Uzone.id– Penggunaan ulang nomor ponsel ternyata berimbas pada pengguna yang menggunakan nomor ponsel selanjutnya.

Sebelumnya, beberapa warganet menyebut kalau nomor barunya diteror oleh debt collector karena pengguna lama menggunakan nomor tersebut untuk melakukan pinjaman tanpa melakukan pembayaran.

Panggilan telepon juga tidak terjadi kepada satu orang namun banyak pengguna nomor baru yang mengeluhkan hal yang sama. 

Sebenarnya, penggunaan ulang nomor ponsel tak aktif menjadi nomor baru ini diatur dalam Peraturan Menteri Kominfo Nomor 14 Tahun 2018 mengenai Rencana Dasar Teknis (Fundamental Technical Plan) Telekomunikasi Nasional.

 

 

Menurut peraturan tersebut, penyelenggara seluler bertugas menonaktifkan nomor yang sudah tidak digunakan selama 60 hari.
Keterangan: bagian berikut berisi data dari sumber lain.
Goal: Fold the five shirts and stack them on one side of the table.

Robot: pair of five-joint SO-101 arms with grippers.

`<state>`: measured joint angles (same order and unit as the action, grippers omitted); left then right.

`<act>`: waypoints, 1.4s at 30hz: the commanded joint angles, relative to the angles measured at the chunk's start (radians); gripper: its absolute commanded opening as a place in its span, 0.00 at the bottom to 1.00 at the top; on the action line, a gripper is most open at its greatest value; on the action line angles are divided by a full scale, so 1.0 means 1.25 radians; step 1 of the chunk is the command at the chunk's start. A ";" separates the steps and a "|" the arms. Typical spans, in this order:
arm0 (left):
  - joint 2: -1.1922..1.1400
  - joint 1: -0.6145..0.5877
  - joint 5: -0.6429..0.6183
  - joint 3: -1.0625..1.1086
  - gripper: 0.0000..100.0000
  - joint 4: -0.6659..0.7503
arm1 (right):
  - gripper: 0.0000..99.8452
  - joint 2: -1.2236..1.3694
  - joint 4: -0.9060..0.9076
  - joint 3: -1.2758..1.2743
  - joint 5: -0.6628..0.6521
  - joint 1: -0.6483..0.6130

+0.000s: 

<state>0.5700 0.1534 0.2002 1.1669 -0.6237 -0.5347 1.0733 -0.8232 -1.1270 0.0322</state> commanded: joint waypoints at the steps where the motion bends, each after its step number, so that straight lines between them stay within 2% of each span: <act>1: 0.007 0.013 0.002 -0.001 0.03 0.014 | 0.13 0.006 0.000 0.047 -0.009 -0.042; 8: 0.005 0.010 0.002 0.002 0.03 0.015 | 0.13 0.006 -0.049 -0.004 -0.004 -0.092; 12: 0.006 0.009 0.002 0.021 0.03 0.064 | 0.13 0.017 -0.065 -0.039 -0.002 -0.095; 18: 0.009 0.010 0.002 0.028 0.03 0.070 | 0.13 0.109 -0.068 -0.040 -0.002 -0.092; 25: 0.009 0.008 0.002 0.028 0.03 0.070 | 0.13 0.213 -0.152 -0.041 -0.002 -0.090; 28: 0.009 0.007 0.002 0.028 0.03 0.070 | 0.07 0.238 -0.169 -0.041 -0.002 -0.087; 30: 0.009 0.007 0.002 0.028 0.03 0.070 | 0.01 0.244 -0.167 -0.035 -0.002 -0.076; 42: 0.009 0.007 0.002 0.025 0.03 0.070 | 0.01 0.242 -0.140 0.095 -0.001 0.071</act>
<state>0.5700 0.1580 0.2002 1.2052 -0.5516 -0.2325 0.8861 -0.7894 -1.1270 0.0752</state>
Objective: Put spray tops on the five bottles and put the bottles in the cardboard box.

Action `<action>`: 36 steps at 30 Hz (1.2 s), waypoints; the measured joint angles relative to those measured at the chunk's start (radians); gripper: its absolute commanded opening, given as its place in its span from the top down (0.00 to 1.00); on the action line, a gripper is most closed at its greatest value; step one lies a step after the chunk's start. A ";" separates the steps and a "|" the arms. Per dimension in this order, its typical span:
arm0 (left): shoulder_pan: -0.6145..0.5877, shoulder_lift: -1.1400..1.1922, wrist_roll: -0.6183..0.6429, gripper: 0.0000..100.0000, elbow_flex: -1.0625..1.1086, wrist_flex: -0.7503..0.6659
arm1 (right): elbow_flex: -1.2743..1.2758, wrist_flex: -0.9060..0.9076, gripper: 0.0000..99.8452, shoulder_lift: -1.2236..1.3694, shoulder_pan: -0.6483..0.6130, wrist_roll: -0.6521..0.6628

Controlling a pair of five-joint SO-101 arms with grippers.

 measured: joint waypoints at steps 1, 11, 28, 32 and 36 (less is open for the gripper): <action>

Setelah itu, nomor ini diaktifkan kembali menjadi nomor baru.

Alasan adanya ‘penggunaan ulang’ nomor-nomor lama ini tak lain dan tak bukan karena terbatasnya nomor-nomor yang bisa digunakan sebagai nomor ponsel, hingga akhirnya nomor lama pun ‘disulap’ kembali menjadi nomor baru ke pengguna baru.

Menanggapi banyaknya nomor-nomor baru yang diteror debt collector, Menteri Komunikasi dan Informatika, Budi Arie pun akan berkoordinasi dengan pihak operator seluler terkait ini.

“Nanti kita akan koordinasi dengan semua operator seluler agar supaya nomor-nomor itu diregistrasi, dan jangan sampai nomor-nomor telepon seluler itu disalahgunakan,” kata Menteri Kominfo Budi Arie saat ditemui pada hari Rabu, (23/08).

 

 

Sementara itu, Kominfo sendiri saat ini sedang menindak lanjuti tren pinjaman online yang banyak menjerat masyarakat Indonesia.

Kominfo terus bekerja sama dengan OJK untuk memberantas platform pinjaman online ilegal yang memberikan bunga membengkak dan aturan yang tidak sesuai dengan ketentuan.

Sementara itu, dampak serius mengenai investasi ilegal saat ini merugikan masyarakat Indonesia hingga lebih dari Rp100 triliun. Bahkan, OJK mencatat kerugian akibat pinjaman online ini mencapai Rp138 triliun yang terjadi di rentang waktu 2017 hingga 2022.